**Your objective**
Where the listing below reaches the line containing "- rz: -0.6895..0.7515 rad", start writing out lines exactly, and stop once the line containing "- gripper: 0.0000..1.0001" has been written.
** Collected data follows **
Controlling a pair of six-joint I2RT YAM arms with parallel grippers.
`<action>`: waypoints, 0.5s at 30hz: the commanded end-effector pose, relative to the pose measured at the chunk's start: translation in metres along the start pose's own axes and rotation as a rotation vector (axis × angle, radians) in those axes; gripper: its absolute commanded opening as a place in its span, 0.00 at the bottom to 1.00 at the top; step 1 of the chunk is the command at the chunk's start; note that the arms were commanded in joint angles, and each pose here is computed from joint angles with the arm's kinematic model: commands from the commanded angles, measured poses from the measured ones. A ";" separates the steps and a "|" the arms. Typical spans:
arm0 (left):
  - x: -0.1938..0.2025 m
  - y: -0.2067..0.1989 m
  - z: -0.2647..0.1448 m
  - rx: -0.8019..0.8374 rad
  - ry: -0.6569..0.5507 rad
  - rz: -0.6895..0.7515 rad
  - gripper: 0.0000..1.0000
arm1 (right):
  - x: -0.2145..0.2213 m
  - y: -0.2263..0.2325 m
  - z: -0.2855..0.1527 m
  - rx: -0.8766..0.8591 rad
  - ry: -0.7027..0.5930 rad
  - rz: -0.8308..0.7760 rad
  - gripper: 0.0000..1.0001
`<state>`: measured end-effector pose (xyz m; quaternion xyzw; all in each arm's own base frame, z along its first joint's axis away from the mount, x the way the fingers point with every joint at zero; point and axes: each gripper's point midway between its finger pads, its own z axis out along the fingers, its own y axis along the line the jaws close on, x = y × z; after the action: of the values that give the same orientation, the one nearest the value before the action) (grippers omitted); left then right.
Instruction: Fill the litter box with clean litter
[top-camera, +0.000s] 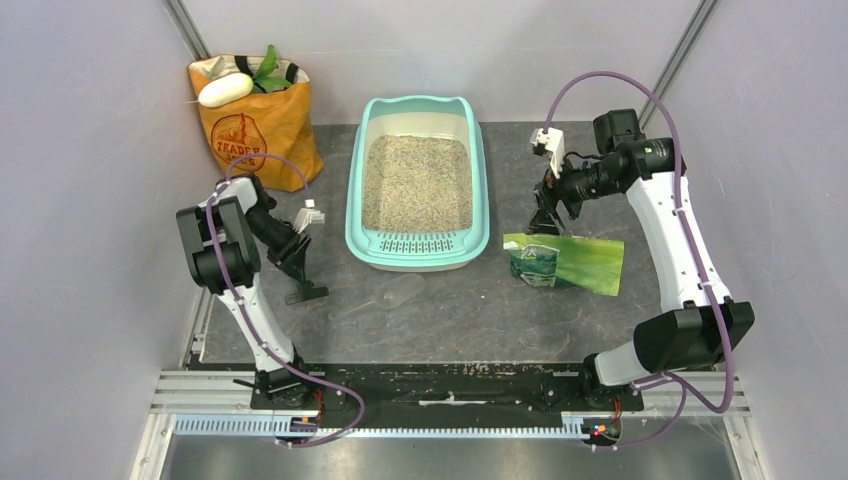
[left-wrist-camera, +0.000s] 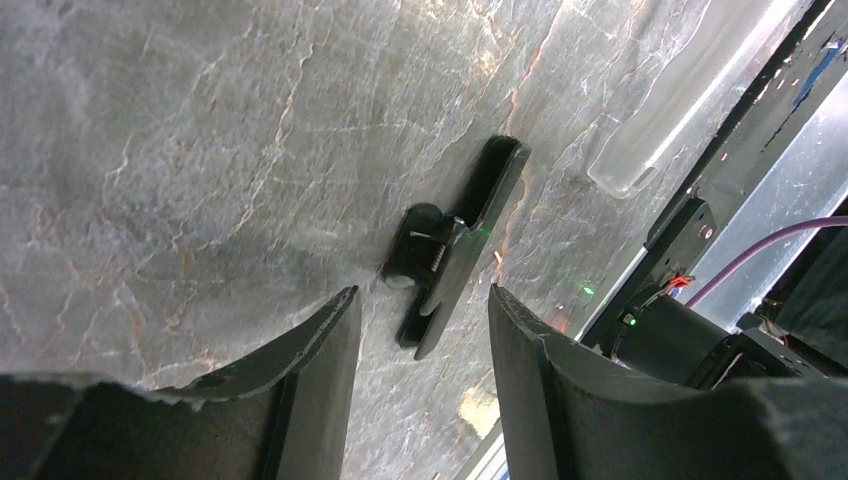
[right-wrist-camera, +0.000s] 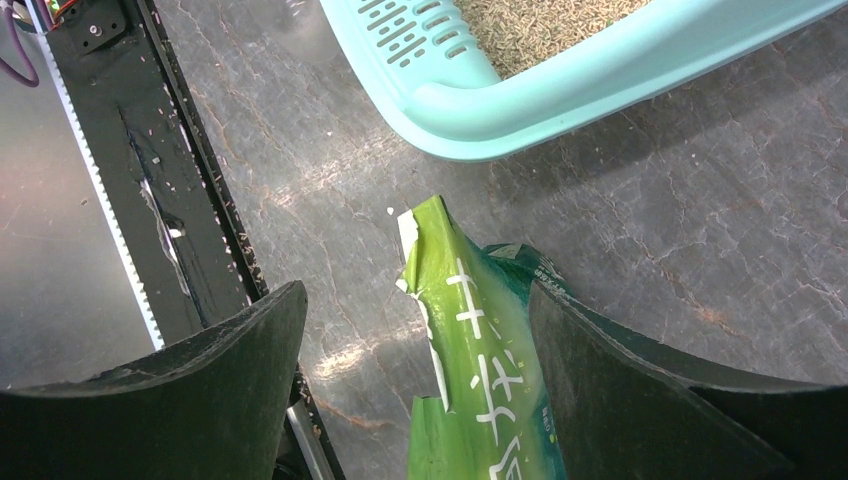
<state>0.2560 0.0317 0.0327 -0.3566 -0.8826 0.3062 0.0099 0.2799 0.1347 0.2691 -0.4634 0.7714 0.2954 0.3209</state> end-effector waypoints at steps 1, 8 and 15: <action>-0.013 -0.001 0.004 0.024 -0.046 0.066 0.54 | -0.008 0.003 -0.006 0.006 -0.008 -0.026 0.88; -0.007 -0.007 0.014 0.052 -0.043 0.065 0.46 | -0.010 0.000 -0.004 0.005 -0.006 -0.019 0.88; -0.001 -0.016 0.018 0.073 -0.035 0.077 0.34 | -0.010 -0.003 -0.002 -0.001 0.000 -0.019 0.87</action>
<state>0.2432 0.0180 0.0239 -0.3629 -0.8697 0.3343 0.0148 0.2827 0.1346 0.2671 -0.4632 0.7741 0.2954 0.3145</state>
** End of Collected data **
**Response for this exercise**
  - rz: -0.6895..0.7515 rad
  - gripper: 0.0000..1.0000
arm1 (right):
  - x: -0.2145..0.2213 m
  - y: -0.2263..0.2325 m
  - z: -0.2855..0.1527 m
  - rx: -0.8766..0.8591 rad
  - ry: -0.7027..0.5930 rad
  - rz: -0.8308..0.7760 rad
  - gripper: 0.0000..1.0001

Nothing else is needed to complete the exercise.